Boosting, which is another ensemble technique, takes an iterative approach instead of combining multiple learners in parallel. In boosted trees, individual trees are no longer trained separately. Specifically, in **Gradient-Boosted Trees (GBT)** (also called **Gradient-Boosting Machines**), individual trees are trained in succession where a tree aims to correct the errors made by the previous tree



The random forest model builds each tree independently using a different subset of the dataset, and then combines the results at the end by majority votes or averaging.

The GBT model builds one tree at a time and combines the results along the way


GBT works by iteratively improving the ensemble’s predictions through the addition of sequentially trained decision trees, with each tree focusing on the residuals of the previous ones. Here’s how it works:

**Initialization:** The process starts with an initial simple model, often a single decision tree, which serves as the starting point for the ensemble.

**Sequential training:** Subsequent decision trees are trained sequentially, with each tree attempting to correct the errors of the previous ones. Each new tree is trained on the residuals (the differences between the actual and predicted values) of the ensemble’s predictions from the previous trees.

**Additive modeling:** Each new decision tree is added to the ensemble in a way that minimizes the overall error. The trees are typically shallow, with a limited number of nodes, to avoid overfitting and improve generalization.

**Learning rate:** GBT introduces a learning rate parameter, which controls the contribution of each tree to the ensemble. A lower learning rate leads to slower learning but can enhance the overall performance and stability of the ensemble.

**Ensemble prediction:** The final prediction is made by combining the predictions of all the trees in the ensemble.”
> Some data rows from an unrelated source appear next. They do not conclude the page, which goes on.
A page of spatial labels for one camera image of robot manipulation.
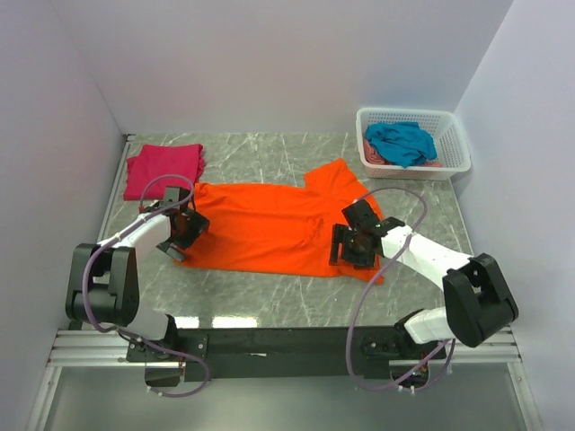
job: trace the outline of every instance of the blue cloth
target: blue cloth
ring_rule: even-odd
[[[384,159],[404,168],[438,158],[433,137],[415,121],[372,124],[366,139]]]

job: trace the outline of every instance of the marble table
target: marble table
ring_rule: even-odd
[[[127,156],[143,144],[205,147],[211,183],[267,182],[304,186],[303,175],[336,158],[368,188],[398,185],[419,192],[429,203],[420,233],[457,251],[471,253],[464,222],[450,181],[369,179],[358,156],[355,134],[175,134],[130,136]],[[113,191],[104,237],[128,225],[137,215],[137,202],[122,199],[126,163],[122,160],[118,187]],[[385,191],[376,200],[386,216],[408,224],[419,217],[418,200],[401,191]],[[364,283],[351,277],[316,278],[184,268],[158,250],[139,261],[142,301],[176,316],[179,326],[309,327],[349,324]],[[417,308],[442,304],[441,292],[427,279],[398,264],[385,283],[368,297],[360,324],[393,324]]]

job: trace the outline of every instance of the white wall
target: white wall
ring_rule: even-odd
[[[0,0],[0,418],[23,429],[121,134],[48,0]]]
[[[545,429],[573,429],[575,4],[515,0],[457,113],[473,171],[456,182],[473,247],[517,298],[514,330]]]
[[[353,130],[453,110],[511,0],[51,0],[124,132]]]

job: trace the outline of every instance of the white laundry basket
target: white laundry basket
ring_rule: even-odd
[[[417,121],[420,128],[433,136],[438,152],[437,160],[442,168],[410,166],[403,168],[394,165],[368,163],[363,147],[363,136],[367,126],[374,123],[397,123]],[[396,110],[388,108],[362,108],[356,120],[358,150],[361,162],[366,167],[368,177],[398,178],[407,180],[447,180],[458,172],[471,168],[471,158],[464,131],[456,116],[443,110]]]

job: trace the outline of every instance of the orange cloth
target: orange cloth
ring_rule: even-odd
[[[366,192],[342,159],[308,172],[305,188],[196,184],[196,206],[210,225],[182,265],[368,281],[376,269],[329,264],[333,225],[346,224],[341,210]]]

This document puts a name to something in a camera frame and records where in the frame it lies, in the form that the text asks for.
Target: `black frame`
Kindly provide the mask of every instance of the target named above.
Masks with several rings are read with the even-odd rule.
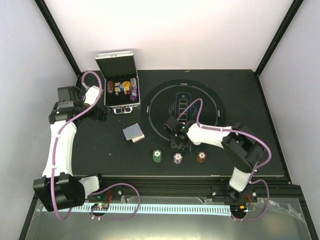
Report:
[[[62,33],[60,32],[53,16],[51,15],[45,0],[34,0],[37,4],[39,10],[41,11],[44,19],[46,20],[47,24],[49,25],[54,37],[56,38],[58,44],[60,45],[63,53],[65,54],[69,64],[71,65],[75,75],[81,78],[83,72],[81,72],[80,68],[76,60],[74,59]],[[291,21],[293,20],[294,16],[296,15],[298,9],[300,8],[301,4],[304,0],[293,0],[290,8],[288,9],[284,19],[282,20],[277,32],[275,33],[270,45],[268,46],[263,58],[261,59],[256,71],[254,72],[256,76],[256,80],[259,83],[259,87],[261,92],[263,93],[261,81],[259,79],[261,73],[263,72],[264,68],[266,67],[268,61],[270,60],[272,54],[274,53],[276,47],[278,46],[280,40],[282,39],[283,35],[285,34],[287,28],[289,27]],[[277,137],[276,129],[272,121],[271,114],[269,112],[268,104],[266,99],[264,98],[264,104],[268,112],[269,120],[273,128],[273,134],[281,150],[279,139]],[[268,183],[270,197],[271,198],[298,198],[304,218],[307,222],[308,230],[310,232],[311,238],[313,240],[318,239],[318,235],[311,219],[311,215],[306,204],[306,200],[304,198],[302,189],[299,185],[292,185],[291,177],[288,171],[287,164],[285,162],[285,158],[283,156],[282,151],[281,158],[283,160],[283,167],[286,173],[286,179],[273,179],[266,177],[265,180]],[[226,180],[220,181],[216,179],[170,179],[170,178],[159,178],[159,179],[132,179],[132,178],[122,178],[117,179],[116,177],[112,177],[109,179],[103,180],[106,185],[111,185],[114,183],[119,183],[125,181],[126,183],[133,184],[142,196],[168,196],[168,197],[212,197],[212,191],[216,188],[221,188],[222,186],[226,186]],[[126,195],[134,194],[130,188],[124,187],[121,189],[122,192]],[[257,184],[254,186],[254,191],[257,193],[259,197],[266,197],[266,189],[265,186],[262,184]],[[38,197],[34,195],[31,205],[28,211],[28,214],[25,219],[25,223],[23,225],[20,240],[24,240],[27,236],[28,228],[30,226],[31,219],[33,217],[33,213],[38,201]]]

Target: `black table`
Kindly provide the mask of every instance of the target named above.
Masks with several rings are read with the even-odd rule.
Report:
[[[111,111],[105,122],[85,119],[77,129],[72,150],[72,171],[75,176],[100,173],[103,176],[134,178],[230,177],[234,166],[222,148],[201,144],[194,148],[191,155],[183,155],[182,163],[175,164],[173,156],[179,151],[170,149],[170,142],[151,128],[148,107],[152,96],[166,86],[181,82],[188,83],[189,86],[193,84],[200,86],[200,89],[204,88],[216,102],[217,107],[214,108],[210,100],[204,100],[200,118],[202,123],[218,126],[244,123],[257,137],[268,144],[272,151],[272,159],[269,164],[259,169],[256,176],[285,178],[284,160],[268,115],[263,92],[251,70],[140,70],[138,75],[141,107],[136,107],[132,113],[123,115],[115,115]],[[89,86],[98,85],[92,74],[86,76],[85,82]],[[182,88],[176,91],[176,95],[173,92],[167,94],[161,92],[162,95],[152,106],[153,112],[159,111],[152,122],[162,126],[163,119],[169,118],[170,114],[174,115],[170,113],[168,104],[172,102],[174,105],[180,89]],[[192,99],[191,97],[189,99],[194,100],[198,97],[199,91],[192,94]],[[100,106],[104,104],[103,98],[98,104]],[[145,139],[133,143],[125,139],[123,129],[135,123],[140,125]],[[153,151],[156,149],[162,151],[160,163],[153,161]],[[204,163],[196,161],[199,151],[207,153]]]

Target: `poker chip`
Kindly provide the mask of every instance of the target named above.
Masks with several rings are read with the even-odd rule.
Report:
[[[130,82],[129,81],[124,81],[122,83],[122,87],[123,87],[124,92],[130,91]]]
[[[160,150],[154,150],[153,151],[153,154],[152,154],[152,157],[153,157],[153,161],[155,162],[155,163],[160,163],[161,162],[161,157],[162,157],[162,153],[161,153],[161,151]]]
[[[116,93],[120,93],[122,90],[121,82],[115,82],[114,83],[114,91]]]
[[[113,91],[114,91],[114,87],[115,87],[114,82],[113,82],[113,81],[108,81],[108,82],[107,82],[107,85],[106,85],[106,91],[107,91],[108,93],[112,94]]]
[[[206,160],[207,154],[204,151],[200,151],[196,156],[196,161],[198,163],[203,163]]]
[[[135,78],[131,78],[130,79],[130,91],[131,91],[131,94],[130,94],[130,100],[135,102],[138,98],[138,87],[137,87],[137,79]]]
[[[182,162],[182,155],[181,153],[176,153],[174,156],[173,156],[173,161],[175,164],[180,164]]]

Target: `poker chip case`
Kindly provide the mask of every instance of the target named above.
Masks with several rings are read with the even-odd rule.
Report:
[[[115,114],[128,114],[141,105],[139,77],[132,51],[98,54],[95,61],[105,79],[104,105]]]

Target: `poker chip stack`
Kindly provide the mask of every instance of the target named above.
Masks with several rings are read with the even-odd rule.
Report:
[[[153,151],[153,161],[156,162],[156,163],[160,163],[161,162],[161,156],[162,156],[162,153],[160,150],[154,150]]]
[[[173,161],[175,164],[180,164],[182,162],[182,155],[181,153],[176,153],[174,156],[173,156]]]
[[[131,78],[130,79],[130,85],[131,85],[130,100],[135,102],[135,101],[137,101],[137,98],[138,98],[137,79]]]
[[[124,82],[122,83],[122,87],[123,87],[123,91],[124,91],[124,92],[130,91],[130,82],[124,81]]]
[[[108,93],[112,94],[113,91],[114,91],[114,88],[115,88],[114,82],[113,82],[113,81],[108,81],[108,82],[107,82],[107,85],[106,85],[106,91],[107,91]]]
[[[198,163],[203,163],[206,160],[207,154],[204,151],[200,151],[196,156],[196,161]]]

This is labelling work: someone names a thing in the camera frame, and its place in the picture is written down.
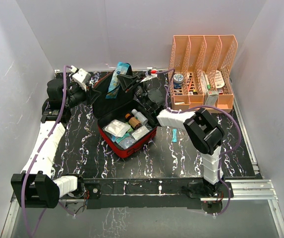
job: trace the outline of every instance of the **open case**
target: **open case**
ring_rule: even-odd
[[[120,87],[115,99],[106,99],[112,75],[113,72],[107,74],[94,85],[94,88],[100,91],[101,95],[92,105],[93,115],[98,119],[98,129],[103,139],[119,157],[126,158],[134,152],[140,150],[145,143],[156,135],[158,121],[153,118],[152,115],[148,113],[139,102],[134,100],[134,93],[132,91],[124,92]],[[131,66],[128,69],[127,75],[132,75]],[[111,140],[108,133],[105,132],[103,128],[114,119],[121,122],[126,122],[125,115],[127,113],[131,113],[133,109],[141,112],[148,119],[148,128],[150,131],[142,138],[137,140],[132,146],[127,149],[123,149],[116,142]]]

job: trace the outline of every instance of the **marble surface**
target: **marble surface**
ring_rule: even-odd
[[[92,72],[94,83],[107,72]],[[167,76],[162,75],[149,83],[150,88],[165,92]],[[230,113],[237,121],[234,110]],[[225,131],[222,151],[231,149],[237,142],[233,123],[224,115],[214,114]],[[177,142],[172,142],[172,128],[158,127],[157,135],[132,156],[119,158],[98,131],[91,106],[79,105],[72,109],[66,133],[56,152],[52,176],[67,173],[82,174],[85,179],[105,178],[200,178],[203,176],[202,159],[187,133],[177,130]],[[246,144],[223,157],[226,177],[255,177]]]

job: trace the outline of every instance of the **gray wall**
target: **gray wall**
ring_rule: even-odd
[[[284,1],[267,1],[232,79],[260,169],[273,181],[284,217]]]
[[[16,0],[54,69],[169,65],[173,35],[235,34],[242,45],[265,0]]]
[[[0,0],[0,234],[39,130],[46,82],[54,75],[15,0]]]

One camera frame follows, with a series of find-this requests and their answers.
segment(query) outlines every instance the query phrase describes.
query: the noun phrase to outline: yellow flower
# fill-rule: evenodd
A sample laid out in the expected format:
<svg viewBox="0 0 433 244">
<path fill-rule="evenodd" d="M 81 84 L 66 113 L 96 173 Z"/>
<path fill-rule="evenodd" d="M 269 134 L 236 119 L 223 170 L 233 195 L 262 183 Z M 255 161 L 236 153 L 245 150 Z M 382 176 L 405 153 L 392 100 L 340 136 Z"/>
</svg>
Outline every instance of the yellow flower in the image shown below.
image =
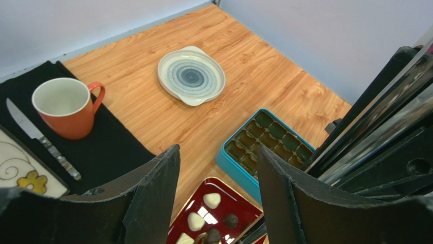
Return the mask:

Let’s now take a look at the following steps. You will see how we predict clicks using GBT:

**1.** We import XGBoost and initialize a GBT model:

In [32]:
import xgboost as xgb
model = xgb.XGBClassifier(learning_rate=0.1,max_depth=10,
                         n_estimators=1000)

We set the learning rate to 0.1, which determines how fast or slow we want to proceed with learning in each step (in each tree, in GBT)

**Max_depth** for individual trees is set to 10. 

Additionally, 1,000 trees will be trained in sequence in our GBT model.

 **2.** Next, we train the GBT model on the training set we prepared previously:



In [33]:
model.fit(X_test_enc,Y_train)

**3.** We use the trained model to make predictions on the testing set and calculate the ROC AUC accordingly:



In [34]:
pos_prob = model.predict_proba(X_test_enc)[:, 1]
print(f'The ROC AUC on testing set using GBT is:{roc_auc_score(Y_test,pos_prob):.3f}')

The ROC AUC on testing set using GBT is:0.498


We are able to achieve 0.498 AUC using the XGBoost GBT model.